Father Crews didn’t assign papers or give tests. He just made comments and asked questions about the assigned reading in the textbooks. Grades were based on reading the assigned texts, class attendance and participation in class discussion. Read I did. Attend I did. Participate I did. At least half of every class was an ongoing argument between Father Crews and me over the authority of the Bible. The grade I received from Father Crews, however, did not reflect the effort that I put into his class.

Father Crews asserted that the community of the church was the primary source for religious authority.
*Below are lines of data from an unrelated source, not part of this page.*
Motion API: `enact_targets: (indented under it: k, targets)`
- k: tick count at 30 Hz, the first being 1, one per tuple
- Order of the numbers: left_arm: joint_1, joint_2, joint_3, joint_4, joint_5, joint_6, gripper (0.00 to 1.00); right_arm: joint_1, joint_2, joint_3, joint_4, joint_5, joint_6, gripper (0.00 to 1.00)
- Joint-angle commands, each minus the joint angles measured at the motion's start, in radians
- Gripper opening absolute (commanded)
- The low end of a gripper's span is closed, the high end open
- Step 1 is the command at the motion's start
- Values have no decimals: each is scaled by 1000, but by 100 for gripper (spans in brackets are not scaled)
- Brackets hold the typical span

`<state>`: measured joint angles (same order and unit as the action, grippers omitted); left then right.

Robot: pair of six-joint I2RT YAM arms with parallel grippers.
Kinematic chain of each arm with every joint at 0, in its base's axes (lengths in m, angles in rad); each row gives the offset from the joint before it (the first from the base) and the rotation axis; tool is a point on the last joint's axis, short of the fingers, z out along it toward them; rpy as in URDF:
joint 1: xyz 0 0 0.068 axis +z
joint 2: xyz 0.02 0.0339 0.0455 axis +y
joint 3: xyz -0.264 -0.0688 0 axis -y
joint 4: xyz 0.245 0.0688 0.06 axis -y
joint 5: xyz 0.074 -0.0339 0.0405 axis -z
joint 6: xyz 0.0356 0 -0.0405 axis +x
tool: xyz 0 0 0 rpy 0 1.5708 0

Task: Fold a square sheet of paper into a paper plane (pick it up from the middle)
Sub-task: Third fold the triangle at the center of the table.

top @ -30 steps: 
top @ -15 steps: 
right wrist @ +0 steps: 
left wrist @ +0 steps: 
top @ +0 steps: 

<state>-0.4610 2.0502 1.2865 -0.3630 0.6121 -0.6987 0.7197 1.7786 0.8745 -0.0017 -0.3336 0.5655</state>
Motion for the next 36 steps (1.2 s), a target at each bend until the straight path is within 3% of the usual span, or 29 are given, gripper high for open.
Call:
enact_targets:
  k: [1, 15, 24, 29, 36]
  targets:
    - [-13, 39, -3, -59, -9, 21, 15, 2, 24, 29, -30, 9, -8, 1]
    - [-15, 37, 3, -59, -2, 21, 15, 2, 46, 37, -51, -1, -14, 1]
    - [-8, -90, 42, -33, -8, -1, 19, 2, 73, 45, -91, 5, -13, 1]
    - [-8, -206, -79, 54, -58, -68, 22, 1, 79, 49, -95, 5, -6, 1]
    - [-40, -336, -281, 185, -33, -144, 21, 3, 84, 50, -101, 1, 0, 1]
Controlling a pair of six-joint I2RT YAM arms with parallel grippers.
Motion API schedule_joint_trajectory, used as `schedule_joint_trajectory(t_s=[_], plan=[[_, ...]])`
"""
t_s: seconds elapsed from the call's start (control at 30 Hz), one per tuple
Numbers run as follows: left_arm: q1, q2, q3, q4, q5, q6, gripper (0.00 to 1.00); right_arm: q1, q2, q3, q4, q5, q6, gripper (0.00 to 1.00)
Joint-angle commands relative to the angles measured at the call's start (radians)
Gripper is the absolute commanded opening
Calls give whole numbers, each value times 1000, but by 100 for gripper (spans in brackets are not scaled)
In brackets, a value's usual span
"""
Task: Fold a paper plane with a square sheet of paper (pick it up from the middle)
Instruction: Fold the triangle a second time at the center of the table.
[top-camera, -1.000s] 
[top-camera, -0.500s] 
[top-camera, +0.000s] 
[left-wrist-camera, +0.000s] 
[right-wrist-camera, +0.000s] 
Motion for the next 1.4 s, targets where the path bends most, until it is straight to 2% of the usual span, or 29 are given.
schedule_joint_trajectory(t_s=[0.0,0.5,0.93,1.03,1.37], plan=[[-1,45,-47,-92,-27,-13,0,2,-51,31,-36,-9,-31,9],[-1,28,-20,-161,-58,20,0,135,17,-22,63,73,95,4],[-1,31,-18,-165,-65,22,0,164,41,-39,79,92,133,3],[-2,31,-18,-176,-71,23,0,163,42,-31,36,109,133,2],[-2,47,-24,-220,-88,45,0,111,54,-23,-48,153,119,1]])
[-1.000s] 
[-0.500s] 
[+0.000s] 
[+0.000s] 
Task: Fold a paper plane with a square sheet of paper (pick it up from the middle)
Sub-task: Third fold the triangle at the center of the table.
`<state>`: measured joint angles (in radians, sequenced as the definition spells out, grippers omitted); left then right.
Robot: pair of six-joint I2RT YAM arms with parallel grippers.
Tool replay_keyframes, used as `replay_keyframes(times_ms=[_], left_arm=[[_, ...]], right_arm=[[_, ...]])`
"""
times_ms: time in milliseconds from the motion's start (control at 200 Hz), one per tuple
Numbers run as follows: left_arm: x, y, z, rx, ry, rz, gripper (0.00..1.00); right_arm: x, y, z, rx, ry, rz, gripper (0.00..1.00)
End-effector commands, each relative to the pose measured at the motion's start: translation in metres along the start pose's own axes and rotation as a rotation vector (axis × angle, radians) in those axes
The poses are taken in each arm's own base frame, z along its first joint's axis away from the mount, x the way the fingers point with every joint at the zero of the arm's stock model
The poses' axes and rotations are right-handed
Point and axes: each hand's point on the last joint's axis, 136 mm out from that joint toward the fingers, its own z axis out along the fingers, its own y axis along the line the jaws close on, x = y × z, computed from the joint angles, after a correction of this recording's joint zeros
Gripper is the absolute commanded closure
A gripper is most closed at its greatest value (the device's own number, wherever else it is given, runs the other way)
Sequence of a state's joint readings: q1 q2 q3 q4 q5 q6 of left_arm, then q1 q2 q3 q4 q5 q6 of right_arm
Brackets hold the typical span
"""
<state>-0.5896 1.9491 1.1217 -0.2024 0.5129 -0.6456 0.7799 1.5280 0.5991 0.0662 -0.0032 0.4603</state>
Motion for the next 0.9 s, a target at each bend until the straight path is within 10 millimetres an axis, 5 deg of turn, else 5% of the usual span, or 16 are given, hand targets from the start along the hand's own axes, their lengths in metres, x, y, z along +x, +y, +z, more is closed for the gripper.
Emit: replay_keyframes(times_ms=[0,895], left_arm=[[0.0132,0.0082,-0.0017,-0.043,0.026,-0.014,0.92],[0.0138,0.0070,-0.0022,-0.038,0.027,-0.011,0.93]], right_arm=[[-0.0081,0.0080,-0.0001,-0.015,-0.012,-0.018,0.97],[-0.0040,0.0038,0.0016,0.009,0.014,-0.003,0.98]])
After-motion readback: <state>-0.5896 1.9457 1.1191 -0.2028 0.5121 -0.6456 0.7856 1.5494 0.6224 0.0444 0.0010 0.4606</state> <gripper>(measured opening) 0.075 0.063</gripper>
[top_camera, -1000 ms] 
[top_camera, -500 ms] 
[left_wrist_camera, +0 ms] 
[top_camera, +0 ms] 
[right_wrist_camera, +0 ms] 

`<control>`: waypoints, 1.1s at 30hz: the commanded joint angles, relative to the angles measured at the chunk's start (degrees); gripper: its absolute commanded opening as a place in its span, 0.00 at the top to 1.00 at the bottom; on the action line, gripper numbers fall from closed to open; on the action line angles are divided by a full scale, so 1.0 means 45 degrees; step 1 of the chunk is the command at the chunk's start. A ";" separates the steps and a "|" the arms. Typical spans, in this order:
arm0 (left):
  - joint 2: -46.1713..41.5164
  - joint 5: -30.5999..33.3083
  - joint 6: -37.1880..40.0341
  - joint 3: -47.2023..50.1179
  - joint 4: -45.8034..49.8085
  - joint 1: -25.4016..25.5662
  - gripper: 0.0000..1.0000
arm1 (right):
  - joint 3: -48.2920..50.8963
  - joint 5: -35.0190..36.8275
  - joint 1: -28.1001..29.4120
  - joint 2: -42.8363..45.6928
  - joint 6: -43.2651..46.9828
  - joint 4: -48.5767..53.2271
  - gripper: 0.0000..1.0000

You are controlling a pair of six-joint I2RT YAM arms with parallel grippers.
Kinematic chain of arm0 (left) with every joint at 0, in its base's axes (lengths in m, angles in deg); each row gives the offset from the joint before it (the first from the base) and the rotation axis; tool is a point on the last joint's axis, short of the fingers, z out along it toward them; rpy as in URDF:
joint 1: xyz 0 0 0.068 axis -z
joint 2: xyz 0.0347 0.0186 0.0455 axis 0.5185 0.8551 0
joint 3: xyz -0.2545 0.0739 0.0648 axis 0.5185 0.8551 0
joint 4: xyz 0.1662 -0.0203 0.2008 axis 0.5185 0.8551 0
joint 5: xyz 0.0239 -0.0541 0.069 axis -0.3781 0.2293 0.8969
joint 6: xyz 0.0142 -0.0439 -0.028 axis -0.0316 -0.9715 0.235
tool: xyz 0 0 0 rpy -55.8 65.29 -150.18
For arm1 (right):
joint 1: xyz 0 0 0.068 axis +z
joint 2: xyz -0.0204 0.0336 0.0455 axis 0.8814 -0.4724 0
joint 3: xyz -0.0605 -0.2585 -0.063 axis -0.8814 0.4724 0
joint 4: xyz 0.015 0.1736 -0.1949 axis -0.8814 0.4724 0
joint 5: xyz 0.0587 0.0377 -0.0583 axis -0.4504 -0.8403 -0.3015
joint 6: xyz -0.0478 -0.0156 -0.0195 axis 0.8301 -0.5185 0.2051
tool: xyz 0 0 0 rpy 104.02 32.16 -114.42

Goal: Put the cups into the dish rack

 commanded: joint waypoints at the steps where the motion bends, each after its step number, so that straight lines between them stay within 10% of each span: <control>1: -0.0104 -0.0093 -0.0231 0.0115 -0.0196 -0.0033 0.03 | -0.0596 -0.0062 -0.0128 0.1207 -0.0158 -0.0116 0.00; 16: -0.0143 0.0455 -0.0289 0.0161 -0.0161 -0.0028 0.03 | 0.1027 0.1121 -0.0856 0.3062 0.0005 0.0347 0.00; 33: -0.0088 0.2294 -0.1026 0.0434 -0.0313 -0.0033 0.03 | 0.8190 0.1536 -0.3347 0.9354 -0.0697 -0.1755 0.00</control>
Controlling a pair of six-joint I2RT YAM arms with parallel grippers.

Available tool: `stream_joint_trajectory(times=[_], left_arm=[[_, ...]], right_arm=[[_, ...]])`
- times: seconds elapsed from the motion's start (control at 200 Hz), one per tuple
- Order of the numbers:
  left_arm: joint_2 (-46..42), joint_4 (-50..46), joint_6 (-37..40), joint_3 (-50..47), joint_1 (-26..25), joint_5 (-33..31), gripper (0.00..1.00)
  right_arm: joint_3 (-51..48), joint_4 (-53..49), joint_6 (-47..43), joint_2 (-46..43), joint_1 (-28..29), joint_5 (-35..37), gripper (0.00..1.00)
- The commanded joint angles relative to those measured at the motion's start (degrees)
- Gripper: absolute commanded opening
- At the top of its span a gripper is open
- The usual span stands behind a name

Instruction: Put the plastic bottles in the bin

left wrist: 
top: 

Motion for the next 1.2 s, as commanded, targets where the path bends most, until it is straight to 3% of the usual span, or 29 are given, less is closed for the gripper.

He argued that the Bible was written by the community, preserved by the community, collected into a canon considered authoritative by the community, transmitted from one generation to the next by the community and could only be properly interpreted by a scholarly community trained in textual criticism and the historical-critical methods. For him, the authority of the Bible was subordinate in every way to that of the community.

Having just extracted myself from the dysfunctional community of fundamental Baptists, I viewed all talk about the authority of the religious community and its clergy or scholars with suspicion. I reserved judgment on the role of community in relation to the Bible until a time when I could examine the issue more thoroughly for myself.

Meanwhile, I argued from the perspective of traditional Baptist theology peppered with a dose of the rationalist apologetic method that I had absorbed from reading Christianity Today and Moody Monthly. From that perspective, Father Crews’ theology was hopelessly subjective and relativistic. In my mind, for the church to be sure of it message and mission, the Bible had to be the supreme authority for the church’s faith and practice.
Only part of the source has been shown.